General Moly abruptly halted its plans in 2008 just hours after the U.S. Bureau of Land Management rejected the mining lease application. The company owned 50 percent of the mineral rights, with the federal government owning the rest, so a mining lease was critical to the project.
Ascot isn't asking for a lease. Instead it has asked the U.S. Forest Service for permission to drill 14 test holes up to three miles deep to better evaluate the ore underneath. The drilling would be in the same area where more than 100 holes were drilled in the 1970s and are designed to give the company a better understanding of the ore underneath.
"Mining is way to premature a word," said Robert Evans, Ascot's chief financial officer. "Exploring is what we're doing."
Ascot is asking to do testing before securing any leases. The company still would need to get BLM approval before any mining took place but could do exploratory drilling with just Forest Service permission, said Ron Freeman, public services staff officer with the Gifford Pinchot National Forest.
Access for any drilling would be using existing abandoned roads used in the 1970s, so there would be minimum disruption to conduct the tests, Freeman said.

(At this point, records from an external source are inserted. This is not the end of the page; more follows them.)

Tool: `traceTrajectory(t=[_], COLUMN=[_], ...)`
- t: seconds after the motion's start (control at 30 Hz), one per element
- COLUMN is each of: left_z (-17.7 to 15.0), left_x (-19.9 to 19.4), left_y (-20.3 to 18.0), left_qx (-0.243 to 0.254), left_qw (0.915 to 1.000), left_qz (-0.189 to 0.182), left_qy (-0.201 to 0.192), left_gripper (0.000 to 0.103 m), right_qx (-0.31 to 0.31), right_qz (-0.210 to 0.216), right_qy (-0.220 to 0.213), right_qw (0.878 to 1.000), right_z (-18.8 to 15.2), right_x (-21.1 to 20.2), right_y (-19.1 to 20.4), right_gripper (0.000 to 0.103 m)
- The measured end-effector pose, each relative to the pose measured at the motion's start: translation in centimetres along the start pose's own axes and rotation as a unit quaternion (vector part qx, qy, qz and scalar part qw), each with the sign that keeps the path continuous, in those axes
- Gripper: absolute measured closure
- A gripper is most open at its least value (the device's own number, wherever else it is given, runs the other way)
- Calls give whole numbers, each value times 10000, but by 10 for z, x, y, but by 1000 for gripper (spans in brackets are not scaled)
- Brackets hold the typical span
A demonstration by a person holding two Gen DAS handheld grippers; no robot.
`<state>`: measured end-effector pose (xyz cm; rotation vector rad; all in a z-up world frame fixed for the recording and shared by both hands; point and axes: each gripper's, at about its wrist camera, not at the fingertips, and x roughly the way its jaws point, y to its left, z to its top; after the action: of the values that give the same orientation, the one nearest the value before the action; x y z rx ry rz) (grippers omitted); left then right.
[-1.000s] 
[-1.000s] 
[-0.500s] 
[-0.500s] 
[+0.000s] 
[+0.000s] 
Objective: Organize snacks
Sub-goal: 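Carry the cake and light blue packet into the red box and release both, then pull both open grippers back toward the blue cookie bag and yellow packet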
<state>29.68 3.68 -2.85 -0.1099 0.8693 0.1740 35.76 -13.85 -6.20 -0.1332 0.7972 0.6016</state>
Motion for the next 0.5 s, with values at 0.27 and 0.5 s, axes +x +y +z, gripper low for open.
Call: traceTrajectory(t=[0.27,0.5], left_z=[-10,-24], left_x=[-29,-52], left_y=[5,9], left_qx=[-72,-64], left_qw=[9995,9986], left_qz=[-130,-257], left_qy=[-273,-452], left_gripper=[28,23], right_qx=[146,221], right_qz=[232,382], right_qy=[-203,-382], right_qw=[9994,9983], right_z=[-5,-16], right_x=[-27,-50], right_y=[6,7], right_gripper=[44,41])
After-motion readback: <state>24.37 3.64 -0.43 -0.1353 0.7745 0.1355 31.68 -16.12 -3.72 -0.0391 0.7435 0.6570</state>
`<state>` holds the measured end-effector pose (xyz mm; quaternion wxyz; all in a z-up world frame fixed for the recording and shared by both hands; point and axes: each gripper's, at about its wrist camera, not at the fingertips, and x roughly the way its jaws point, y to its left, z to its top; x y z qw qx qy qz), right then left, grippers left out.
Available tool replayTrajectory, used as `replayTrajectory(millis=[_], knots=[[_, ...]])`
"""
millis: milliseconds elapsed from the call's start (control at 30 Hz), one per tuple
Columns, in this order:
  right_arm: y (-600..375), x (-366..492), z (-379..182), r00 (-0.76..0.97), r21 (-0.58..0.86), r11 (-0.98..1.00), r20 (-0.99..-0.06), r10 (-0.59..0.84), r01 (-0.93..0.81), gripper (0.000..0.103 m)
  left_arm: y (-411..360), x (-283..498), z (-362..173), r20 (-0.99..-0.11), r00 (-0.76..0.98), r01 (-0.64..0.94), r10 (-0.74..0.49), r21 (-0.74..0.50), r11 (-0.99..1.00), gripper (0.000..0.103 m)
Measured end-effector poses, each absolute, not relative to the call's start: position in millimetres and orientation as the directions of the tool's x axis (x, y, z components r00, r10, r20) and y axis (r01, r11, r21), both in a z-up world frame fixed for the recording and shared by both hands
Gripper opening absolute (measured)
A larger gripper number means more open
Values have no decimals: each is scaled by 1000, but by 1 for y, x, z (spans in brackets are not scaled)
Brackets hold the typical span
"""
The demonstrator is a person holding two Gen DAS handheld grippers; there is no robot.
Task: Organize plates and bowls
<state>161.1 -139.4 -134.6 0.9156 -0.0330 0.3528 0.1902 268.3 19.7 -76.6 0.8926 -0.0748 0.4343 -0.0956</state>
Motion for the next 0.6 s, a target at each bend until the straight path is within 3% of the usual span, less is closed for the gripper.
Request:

Actual mining approval would take several more steps and approval and is years away, Freeman said.
"We're years and a lot more exploratory work from any kind of mine development," Freeman said. "It could be 10 years before a mine is even proposed."
Still, the news isn't welcome to the Gifford Pinchot Task Force. The Portland-based environmental group led the fight against the proposed mine in 2008, saying mining would threatened recreation in the area and the water systems of nearby towns. The Green River is part of the Cowlitz River basin.
"It was a bad idea then and it's a bad idea now," said Emily Platt, the task force's executive director. "Nothing has changed that would make this project have a different impact. ... And it doesn't change the widespread opposition that the project has. No one cares if they go through the Forest Service or the BLM. They still oppose destruction of a water source."
BLM received nearly 34,000 public comments about the proposed mine in 2008, and virtually all opposed the lease. The widespread opposition was listed as one reason for rejecting the lease.
As for the drilling, Ascot would like to do the work this summer, but Freeman said the Forest Service hasn't made any promises. Officials are still deciding what level of analysis is needed before deciding on the drilling permit but are leaning toward taking public comment first, he said.
Evans said he wasn't concerned about the previous BLM rejection because the company was still deciding if it even wants to mine the area.
"We don't know if there's anything there yet," he said.
He said the company plans to hold public meetings in the area the second week in July to answer questions about itself and its plans. The exact date and location has not yet been set, Evans said.
The area in question is nearly 900 acres in the vicinity of Goat Mountain about 12 miles north of the volcano crater. Mining would be for copper, gold, silver and molybdenum.
According to the company's website, this would be its first U.S. mining project for Ascot, which has three other projects in British Columbia.